The 19-transmembrane multisubunit γ-secretase complex generates the amyloid β-peptide (Aβ) of Alzheimer's disease (AD) by intramembrane proteolysis of the β-amyloid precursor protein (APP). Despite substantial advances in elucidating how this protein complex functions, the effect of the local membrane lipid microenvironment on γ-secretase cleavage of substrates is still poorly understood.

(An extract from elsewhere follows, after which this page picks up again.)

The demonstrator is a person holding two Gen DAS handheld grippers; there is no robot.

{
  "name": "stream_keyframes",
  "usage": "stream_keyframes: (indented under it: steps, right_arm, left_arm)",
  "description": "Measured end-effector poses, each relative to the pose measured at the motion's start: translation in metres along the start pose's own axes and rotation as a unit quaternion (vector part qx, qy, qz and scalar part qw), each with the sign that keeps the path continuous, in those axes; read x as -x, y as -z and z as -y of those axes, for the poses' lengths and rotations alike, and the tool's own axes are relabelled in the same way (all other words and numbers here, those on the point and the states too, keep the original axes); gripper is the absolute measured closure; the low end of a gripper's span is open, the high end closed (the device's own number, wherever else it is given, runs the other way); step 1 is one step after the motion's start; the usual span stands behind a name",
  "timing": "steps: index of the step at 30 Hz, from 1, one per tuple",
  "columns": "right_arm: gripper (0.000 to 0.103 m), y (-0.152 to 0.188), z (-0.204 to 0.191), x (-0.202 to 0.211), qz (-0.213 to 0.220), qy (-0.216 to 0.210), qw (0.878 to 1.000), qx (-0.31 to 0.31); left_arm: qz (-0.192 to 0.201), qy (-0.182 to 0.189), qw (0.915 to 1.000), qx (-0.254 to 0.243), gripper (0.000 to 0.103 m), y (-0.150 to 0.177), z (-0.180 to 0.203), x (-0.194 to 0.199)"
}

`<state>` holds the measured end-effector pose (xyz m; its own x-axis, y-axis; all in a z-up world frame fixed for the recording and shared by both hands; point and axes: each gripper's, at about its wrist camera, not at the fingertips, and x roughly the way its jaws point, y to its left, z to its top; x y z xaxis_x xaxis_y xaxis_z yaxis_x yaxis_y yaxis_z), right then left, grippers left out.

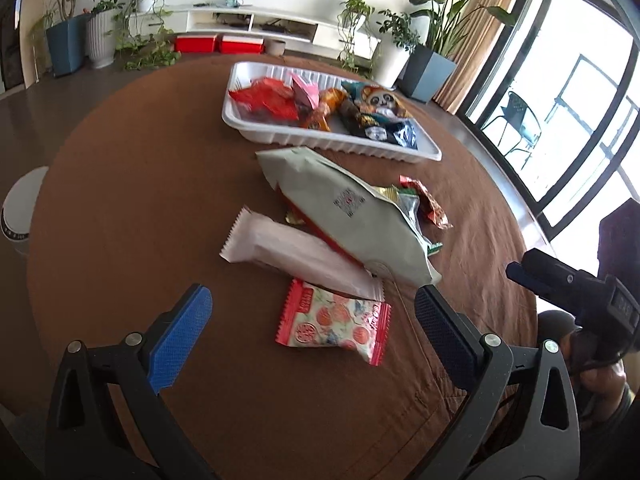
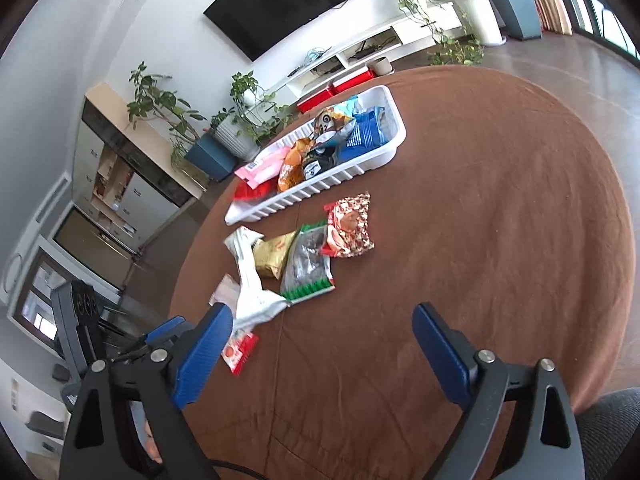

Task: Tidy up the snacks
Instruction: 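Open both tools and withdraw them back toward the pile, then grasp the red-and-white cookie pack with the left tool while the right tool grasps the white-green bag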

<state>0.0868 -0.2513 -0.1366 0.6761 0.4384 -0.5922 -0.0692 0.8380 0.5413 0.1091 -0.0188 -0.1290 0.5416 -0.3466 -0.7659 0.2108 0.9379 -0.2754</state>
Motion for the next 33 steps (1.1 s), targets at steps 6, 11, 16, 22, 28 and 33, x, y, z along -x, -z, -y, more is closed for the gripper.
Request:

Using detergent-free proteoliposomes to reconstitute purified human γ-secretase, we examined the effects of fatty acyl (FA) chain length, saturation and double-bond isomerization, and membrane lipid polar headgroups on γ-secretase function. We analyzed γ-secretase activity and processivity [i.e., sequential cleavages in the APP transmembrane domain that convert longer Aβ species (e.g., Aβ 46 ) into shorter ones (e.g., Aβ 40 )] by quantifying the APP intracellular domain (AICD) and various Aβ peptides, including via a bicine/urea gel system that detects multiple Aβ lengths. These assays revealed several trends. (1) Switching from a cis to a trans isomer of a monounsaturated FA chain in phosphatidylcholine (PC) increased γactivity, did not affect Aβ 42 :Aβ 40 ratios, but decreased the ratio of long (≥42) versus short (≤41) Aβ peptides. ( 2) Increasing the FA carbon chain length (14, 16, 18, and 20) increased γ-activity, reduced longer Aβ species, and reduced the Aβ 42 :Aβ 40 ratio. (3) Shifting the position of the double bond in 18:1(Δ9-cis) PC to the Δ6 position substantially reduced activity. (4) Gangliosides increased γ-activity but decreased processivity, thus elevating the Aβ 42 :Aβ 40 ratio. (5) Phosphatidylserine decreased γ-activity but increased processivity. ( 6) Phosphatidylinositol strongly inhibited γ-activity. Overall, our results show that subtle changes in membrane lipid composition can greatly influence γ-secretase activity and processivity, suggesting that relatively small changes in lipid membrane composition may affect the risk of AD at least as much as presenilin or APP mutations do.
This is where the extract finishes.